Selain Teddy, beberapa menteri dan kepala lembaga lain turut hadir yakni Menteri Sekretaris Negara (Mensesneg) Prasetyo Hadi, Menteri Luar Negeri Sugiono, Menteri Pertahanan Sjafrie Sjamsoeddin, Kepala Badan Pengawasan Keuangan dan Pembangunan (BPKP) Muhammad Yusuf Ateh serta Kepala Pusat Pelaporan dan Analisis Transaksi Keuangan (PPATK) Ivan Yustiavandana.
Pada rapat tersebut juga, Teddy turut mengungkap bahwa Presiden telah memerintahkan Mensesneg Prasetyo Hadi untuk melakukan koordinasi lintas kementerian serta memastikan penyerapan anggaran berjalan optimal jelang akhir tahun.
"Presiden juga menugaskan Menteri Sekretaris Negara untuk segera mengoordinasikan serta memeriksa penyerapan anggaran dan penggunaan transfer ke daerah yang dikelola oleh para kepala daerah menjelang akhir tahun ini," terangnya, dikutip dari laman resmi Sekretariat Kabinet, Rabu (12/11/2025).

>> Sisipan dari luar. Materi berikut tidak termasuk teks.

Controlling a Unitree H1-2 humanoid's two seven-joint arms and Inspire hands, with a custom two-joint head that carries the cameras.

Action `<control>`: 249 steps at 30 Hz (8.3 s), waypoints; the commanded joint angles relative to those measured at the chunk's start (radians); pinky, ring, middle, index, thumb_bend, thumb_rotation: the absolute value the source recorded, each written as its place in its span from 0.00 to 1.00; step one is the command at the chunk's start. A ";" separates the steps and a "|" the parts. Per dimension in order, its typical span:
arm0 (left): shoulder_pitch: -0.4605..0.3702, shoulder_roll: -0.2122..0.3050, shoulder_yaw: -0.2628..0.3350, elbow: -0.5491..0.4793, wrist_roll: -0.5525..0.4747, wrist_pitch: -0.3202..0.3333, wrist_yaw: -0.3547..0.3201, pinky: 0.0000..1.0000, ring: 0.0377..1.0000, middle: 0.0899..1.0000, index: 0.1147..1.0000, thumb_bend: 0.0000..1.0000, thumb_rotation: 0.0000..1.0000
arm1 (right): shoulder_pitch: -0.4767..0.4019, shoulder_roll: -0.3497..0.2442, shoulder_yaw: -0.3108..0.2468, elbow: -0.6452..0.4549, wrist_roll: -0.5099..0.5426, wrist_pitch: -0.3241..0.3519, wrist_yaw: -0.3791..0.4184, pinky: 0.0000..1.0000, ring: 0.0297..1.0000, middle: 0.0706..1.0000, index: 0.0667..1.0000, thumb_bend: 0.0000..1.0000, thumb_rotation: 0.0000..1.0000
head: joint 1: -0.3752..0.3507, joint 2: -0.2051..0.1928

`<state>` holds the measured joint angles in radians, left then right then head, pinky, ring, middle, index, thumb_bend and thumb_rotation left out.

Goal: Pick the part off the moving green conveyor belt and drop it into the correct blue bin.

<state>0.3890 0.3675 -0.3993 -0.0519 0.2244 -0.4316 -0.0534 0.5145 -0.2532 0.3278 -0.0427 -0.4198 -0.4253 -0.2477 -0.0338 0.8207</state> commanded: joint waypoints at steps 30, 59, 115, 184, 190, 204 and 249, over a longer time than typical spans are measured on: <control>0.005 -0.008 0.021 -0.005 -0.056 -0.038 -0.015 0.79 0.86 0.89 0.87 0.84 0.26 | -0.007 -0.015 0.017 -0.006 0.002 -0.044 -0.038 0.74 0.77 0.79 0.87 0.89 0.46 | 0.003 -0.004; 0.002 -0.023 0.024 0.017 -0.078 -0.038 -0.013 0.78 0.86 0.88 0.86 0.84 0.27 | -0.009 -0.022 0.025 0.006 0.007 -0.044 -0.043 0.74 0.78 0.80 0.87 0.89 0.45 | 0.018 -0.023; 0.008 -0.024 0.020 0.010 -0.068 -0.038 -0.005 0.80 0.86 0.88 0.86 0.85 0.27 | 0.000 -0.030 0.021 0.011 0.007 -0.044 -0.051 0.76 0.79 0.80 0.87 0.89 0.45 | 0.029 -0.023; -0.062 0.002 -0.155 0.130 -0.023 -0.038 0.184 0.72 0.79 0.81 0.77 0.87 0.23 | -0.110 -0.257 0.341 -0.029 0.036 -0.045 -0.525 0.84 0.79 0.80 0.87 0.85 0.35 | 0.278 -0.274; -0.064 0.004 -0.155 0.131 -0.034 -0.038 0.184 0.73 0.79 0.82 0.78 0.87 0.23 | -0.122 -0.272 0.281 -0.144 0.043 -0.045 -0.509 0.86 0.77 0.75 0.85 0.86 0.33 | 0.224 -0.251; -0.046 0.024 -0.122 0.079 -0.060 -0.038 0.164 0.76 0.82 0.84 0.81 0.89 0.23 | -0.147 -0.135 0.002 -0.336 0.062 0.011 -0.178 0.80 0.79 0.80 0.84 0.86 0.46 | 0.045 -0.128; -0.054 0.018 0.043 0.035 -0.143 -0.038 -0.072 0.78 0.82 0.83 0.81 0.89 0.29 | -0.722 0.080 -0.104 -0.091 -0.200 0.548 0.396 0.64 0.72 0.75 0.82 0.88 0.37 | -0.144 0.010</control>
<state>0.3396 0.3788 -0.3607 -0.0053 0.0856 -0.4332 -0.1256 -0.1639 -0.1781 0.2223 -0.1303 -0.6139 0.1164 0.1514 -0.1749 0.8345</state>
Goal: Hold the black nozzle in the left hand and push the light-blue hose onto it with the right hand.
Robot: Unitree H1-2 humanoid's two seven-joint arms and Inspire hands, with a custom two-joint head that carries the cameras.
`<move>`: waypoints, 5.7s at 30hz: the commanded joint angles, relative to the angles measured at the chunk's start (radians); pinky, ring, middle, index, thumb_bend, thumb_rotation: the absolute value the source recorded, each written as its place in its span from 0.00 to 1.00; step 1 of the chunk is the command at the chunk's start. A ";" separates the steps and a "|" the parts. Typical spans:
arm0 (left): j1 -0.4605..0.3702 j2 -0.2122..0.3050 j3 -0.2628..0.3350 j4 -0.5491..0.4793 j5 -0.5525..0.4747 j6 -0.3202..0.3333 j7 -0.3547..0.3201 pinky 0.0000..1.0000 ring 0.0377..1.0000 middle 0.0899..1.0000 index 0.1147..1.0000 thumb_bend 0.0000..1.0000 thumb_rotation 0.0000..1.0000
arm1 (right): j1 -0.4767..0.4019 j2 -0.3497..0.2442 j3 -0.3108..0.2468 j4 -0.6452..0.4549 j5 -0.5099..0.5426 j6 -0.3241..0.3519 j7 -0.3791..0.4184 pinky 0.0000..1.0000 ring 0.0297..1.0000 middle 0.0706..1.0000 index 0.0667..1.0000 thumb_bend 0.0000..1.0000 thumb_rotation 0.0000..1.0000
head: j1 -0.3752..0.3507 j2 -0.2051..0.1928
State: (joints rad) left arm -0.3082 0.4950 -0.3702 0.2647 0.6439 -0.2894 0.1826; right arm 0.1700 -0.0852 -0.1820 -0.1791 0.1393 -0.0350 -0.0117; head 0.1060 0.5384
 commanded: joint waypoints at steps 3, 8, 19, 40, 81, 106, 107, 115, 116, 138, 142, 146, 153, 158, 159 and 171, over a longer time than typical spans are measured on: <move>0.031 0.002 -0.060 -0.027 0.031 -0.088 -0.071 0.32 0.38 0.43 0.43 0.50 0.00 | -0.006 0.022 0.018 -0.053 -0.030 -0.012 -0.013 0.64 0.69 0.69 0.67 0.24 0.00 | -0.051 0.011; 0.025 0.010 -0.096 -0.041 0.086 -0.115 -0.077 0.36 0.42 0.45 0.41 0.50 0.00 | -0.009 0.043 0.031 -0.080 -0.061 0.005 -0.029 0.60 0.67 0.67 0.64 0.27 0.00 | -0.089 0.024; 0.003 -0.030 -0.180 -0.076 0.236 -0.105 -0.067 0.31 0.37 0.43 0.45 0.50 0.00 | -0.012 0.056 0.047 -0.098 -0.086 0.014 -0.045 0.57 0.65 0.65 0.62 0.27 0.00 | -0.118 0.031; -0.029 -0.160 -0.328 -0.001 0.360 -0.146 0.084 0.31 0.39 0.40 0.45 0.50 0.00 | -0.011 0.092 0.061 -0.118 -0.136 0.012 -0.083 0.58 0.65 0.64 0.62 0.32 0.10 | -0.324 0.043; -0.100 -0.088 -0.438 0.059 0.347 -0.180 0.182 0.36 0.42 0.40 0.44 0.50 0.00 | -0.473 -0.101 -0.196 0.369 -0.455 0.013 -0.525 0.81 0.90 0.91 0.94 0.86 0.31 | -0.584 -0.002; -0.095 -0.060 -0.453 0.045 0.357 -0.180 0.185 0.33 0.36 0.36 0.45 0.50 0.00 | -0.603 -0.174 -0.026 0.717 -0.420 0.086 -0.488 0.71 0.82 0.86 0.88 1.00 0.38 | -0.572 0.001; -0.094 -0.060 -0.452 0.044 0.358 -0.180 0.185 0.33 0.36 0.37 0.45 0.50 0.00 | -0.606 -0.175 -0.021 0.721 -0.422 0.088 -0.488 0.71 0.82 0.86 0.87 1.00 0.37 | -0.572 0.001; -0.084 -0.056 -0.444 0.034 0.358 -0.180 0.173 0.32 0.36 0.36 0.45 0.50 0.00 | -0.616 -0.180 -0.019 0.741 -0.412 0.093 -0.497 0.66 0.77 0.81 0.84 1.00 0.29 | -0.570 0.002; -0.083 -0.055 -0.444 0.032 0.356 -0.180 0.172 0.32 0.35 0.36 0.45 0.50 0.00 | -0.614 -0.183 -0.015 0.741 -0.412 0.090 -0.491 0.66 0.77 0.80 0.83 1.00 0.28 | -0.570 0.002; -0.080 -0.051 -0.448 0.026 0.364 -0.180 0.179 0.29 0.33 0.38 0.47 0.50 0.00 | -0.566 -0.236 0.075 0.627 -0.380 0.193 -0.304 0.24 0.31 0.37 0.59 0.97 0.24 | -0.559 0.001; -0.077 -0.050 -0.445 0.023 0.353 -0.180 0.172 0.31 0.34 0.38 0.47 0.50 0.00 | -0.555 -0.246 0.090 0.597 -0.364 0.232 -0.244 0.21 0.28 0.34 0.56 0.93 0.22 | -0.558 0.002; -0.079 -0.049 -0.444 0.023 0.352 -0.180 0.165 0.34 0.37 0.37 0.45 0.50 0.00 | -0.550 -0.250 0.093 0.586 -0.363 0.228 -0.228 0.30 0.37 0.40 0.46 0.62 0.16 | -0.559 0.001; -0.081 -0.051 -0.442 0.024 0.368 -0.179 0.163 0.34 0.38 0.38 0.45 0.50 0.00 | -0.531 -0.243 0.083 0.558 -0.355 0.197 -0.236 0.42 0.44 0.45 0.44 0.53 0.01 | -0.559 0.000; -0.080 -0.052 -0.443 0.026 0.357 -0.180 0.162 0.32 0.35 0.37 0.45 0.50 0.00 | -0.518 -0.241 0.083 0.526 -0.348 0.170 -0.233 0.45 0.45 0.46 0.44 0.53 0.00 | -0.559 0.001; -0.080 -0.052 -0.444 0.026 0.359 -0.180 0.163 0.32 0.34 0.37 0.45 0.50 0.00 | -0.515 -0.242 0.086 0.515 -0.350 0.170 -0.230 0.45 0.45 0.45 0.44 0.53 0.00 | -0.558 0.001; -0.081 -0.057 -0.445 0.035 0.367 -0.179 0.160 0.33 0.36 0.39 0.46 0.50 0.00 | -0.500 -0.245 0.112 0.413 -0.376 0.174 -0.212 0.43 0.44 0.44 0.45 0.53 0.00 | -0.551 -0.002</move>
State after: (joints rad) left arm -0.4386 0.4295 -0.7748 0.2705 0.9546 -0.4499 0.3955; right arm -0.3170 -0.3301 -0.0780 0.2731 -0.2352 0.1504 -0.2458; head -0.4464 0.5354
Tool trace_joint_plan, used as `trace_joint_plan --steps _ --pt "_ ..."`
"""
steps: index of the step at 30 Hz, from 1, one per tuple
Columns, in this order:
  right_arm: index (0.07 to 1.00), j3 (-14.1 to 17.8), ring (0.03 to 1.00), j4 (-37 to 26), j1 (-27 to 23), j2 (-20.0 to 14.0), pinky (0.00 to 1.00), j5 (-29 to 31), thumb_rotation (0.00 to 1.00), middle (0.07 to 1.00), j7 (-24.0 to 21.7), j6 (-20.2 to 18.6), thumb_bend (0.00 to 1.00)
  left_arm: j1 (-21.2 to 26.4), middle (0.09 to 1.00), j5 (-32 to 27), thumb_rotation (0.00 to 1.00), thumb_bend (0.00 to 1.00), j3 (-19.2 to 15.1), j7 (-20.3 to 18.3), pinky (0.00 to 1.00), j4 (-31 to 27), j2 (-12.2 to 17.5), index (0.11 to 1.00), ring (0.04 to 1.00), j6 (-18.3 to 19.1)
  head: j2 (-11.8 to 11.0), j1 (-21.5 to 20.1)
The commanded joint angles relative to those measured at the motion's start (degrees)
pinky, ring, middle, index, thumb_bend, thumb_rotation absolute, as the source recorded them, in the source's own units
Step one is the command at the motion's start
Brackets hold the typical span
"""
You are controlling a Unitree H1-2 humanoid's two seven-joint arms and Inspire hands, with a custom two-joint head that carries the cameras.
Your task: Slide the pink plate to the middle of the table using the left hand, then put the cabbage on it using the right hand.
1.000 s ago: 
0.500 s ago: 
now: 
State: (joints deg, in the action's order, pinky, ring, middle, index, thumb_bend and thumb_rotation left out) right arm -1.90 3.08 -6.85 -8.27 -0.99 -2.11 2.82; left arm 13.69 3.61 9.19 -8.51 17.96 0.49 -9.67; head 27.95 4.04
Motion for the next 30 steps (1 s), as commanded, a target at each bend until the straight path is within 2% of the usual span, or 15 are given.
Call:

Kepala Negara, terangnya, memberikan arahan terkait dengan pentingnya pengelolaan keuangan negara yang akuntabel dan berorientasi pada hasil nyata bagi masyarakat. Prabowo disebut menekankan agar setiap anggaran yang bersumber dari uang rakyat digunakan dengan penuh tanggung jawab dan tepat waktu.
"Setiap rupiah uang rakyat yang dialokasikan harus tepat sasaran dan harus digunakan sesuai periode waktu yang ditetapkan, termasuk dana di daerah, yang juga merupakan uang rakyat," demikian pesan Prabowo yang disampaikan Teddy.